VTK
9.2.6
|
VTK 10.0 introduces a new mechanism for representing data hierarchies using vtkPartitionedDataSetCollection and vtkDataAssembly. This document describes the design details.
The design is based on three classes:
vtkPartitionedDataSet is simply a collection of datasets that are to be treated as a logical whole. In data-parallel applications, each dataset may represent a partition of the complete dataset on the current worker process, rank, or thread. Each dataset in a vtkPartitionedDataSet is called a partition, implying it is only a part of a whole.
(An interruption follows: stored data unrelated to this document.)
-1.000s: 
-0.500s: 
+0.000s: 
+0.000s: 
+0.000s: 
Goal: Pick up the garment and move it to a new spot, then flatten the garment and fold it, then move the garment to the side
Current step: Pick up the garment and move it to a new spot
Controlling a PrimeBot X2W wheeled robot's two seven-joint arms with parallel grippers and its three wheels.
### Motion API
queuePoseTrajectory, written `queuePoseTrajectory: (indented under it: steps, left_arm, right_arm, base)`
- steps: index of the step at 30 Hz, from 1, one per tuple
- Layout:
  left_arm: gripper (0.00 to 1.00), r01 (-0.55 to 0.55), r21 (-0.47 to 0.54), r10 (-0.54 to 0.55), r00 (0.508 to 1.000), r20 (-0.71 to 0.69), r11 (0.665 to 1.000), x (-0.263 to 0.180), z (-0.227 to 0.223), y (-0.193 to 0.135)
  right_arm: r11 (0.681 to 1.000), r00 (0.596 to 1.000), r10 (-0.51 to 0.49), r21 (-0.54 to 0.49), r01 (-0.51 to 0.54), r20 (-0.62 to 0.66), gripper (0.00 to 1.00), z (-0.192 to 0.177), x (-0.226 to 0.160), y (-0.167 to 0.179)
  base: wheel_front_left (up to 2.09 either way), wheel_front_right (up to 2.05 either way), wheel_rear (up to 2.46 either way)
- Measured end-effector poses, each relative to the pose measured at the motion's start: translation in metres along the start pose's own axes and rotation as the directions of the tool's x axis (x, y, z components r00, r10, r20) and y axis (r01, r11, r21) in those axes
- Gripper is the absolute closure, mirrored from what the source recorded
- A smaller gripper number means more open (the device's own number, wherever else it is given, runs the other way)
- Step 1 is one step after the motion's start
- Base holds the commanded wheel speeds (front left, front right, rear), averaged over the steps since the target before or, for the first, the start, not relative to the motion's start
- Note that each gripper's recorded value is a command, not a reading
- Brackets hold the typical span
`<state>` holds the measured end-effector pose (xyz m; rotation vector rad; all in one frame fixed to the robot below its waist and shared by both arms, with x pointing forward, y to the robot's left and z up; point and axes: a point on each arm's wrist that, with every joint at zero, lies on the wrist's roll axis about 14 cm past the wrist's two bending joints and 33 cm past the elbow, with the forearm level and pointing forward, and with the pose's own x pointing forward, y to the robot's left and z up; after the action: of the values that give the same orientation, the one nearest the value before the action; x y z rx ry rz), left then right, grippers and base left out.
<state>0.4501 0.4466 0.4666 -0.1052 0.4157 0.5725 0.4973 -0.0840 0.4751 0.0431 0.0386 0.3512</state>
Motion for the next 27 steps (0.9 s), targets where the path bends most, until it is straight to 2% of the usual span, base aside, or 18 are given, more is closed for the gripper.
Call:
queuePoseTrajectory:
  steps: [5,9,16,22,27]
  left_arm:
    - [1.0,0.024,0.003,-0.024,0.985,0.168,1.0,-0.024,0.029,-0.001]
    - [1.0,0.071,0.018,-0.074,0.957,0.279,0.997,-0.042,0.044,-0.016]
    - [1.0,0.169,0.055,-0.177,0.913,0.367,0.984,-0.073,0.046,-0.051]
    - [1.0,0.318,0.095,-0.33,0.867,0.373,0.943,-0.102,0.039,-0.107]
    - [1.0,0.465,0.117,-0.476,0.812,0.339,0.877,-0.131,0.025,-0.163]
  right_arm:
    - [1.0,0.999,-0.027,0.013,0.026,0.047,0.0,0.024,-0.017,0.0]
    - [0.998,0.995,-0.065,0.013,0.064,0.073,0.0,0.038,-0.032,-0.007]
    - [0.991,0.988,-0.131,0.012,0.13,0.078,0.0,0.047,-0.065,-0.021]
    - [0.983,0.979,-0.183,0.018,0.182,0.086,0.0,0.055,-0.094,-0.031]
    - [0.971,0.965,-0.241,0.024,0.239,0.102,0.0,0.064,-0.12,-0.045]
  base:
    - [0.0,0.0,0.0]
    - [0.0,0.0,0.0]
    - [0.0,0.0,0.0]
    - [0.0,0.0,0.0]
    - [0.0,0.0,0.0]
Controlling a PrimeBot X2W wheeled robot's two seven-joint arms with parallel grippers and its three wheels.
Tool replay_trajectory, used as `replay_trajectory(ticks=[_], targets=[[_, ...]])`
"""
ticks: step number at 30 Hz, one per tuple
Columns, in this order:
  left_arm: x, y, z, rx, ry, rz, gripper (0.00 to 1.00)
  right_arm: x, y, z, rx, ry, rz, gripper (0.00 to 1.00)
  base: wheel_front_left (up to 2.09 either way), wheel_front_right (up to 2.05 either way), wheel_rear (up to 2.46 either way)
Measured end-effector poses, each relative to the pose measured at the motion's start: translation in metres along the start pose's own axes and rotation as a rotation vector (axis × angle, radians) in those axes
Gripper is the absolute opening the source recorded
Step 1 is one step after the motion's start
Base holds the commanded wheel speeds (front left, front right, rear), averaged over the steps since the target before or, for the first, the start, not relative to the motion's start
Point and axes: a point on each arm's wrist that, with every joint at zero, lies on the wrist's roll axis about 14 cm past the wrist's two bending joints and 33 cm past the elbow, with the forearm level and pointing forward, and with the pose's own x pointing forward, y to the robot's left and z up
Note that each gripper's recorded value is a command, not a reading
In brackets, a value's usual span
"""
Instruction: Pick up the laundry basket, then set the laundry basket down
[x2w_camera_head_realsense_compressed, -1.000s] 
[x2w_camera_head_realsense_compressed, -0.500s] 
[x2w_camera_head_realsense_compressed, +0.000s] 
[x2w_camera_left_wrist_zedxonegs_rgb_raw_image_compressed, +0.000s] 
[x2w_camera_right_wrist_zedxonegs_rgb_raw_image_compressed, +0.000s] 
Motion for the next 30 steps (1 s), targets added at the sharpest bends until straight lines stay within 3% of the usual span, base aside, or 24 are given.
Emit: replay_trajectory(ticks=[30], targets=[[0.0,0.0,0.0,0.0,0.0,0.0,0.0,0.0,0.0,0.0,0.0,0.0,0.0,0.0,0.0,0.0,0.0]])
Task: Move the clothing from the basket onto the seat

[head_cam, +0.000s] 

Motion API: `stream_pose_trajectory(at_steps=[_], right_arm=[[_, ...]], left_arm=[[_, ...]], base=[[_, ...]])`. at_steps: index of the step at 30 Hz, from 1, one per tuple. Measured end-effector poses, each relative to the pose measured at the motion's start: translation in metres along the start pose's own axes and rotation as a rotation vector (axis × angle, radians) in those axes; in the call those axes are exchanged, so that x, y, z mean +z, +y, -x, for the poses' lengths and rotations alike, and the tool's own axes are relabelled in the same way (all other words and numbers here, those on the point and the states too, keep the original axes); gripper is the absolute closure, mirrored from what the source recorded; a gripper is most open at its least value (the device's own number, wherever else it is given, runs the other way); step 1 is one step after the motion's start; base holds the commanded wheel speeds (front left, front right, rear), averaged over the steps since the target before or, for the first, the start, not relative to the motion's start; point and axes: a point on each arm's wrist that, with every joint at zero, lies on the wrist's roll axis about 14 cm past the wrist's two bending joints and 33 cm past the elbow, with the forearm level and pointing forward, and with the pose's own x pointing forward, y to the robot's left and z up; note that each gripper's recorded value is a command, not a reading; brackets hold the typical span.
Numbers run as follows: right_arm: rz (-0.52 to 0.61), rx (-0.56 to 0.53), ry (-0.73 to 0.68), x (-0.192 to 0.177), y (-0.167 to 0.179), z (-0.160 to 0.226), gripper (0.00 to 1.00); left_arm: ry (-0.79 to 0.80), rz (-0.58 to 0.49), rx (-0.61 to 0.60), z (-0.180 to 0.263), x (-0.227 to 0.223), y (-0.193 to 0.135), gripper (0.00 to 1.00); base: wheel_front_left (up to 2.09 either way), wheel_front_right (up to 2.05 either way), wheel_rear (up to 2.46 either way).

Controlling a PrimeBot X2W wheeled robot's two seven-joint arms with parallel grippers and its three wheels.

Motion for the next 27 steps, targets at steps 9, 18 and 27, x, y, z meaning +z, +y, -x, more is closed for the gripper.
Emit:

All non-null partitions have similar field and attribute arrays. For example, if a vtkPartitionedDataSet comprises of vtkDataSet subclasses, all will have exactly the same number of point data/cell data arrays, with same names, same number of components, and same data types.
vtkPartitionedDataSetCollection is a collection of vtkPartitionedDataSet. Thus, it is simply a mechanism to group multiple vtkPartitionedDataSet instances together. Since each vtkPartitionedDataSet represents a whole dataset (not be confused with vtkDataSet), we can refer to each item in a vtkPartitionedDataSetCollection as a partitioned-dataset.
Unlike items in the vtkPartitionedDataSet, there are no restrictions of consistency between each items, partitioned-datasets, in the vtkPartitionedDataSetCollection. Thus, in the multiblock-dataset parlance, each item in this collection can be thought of as a block.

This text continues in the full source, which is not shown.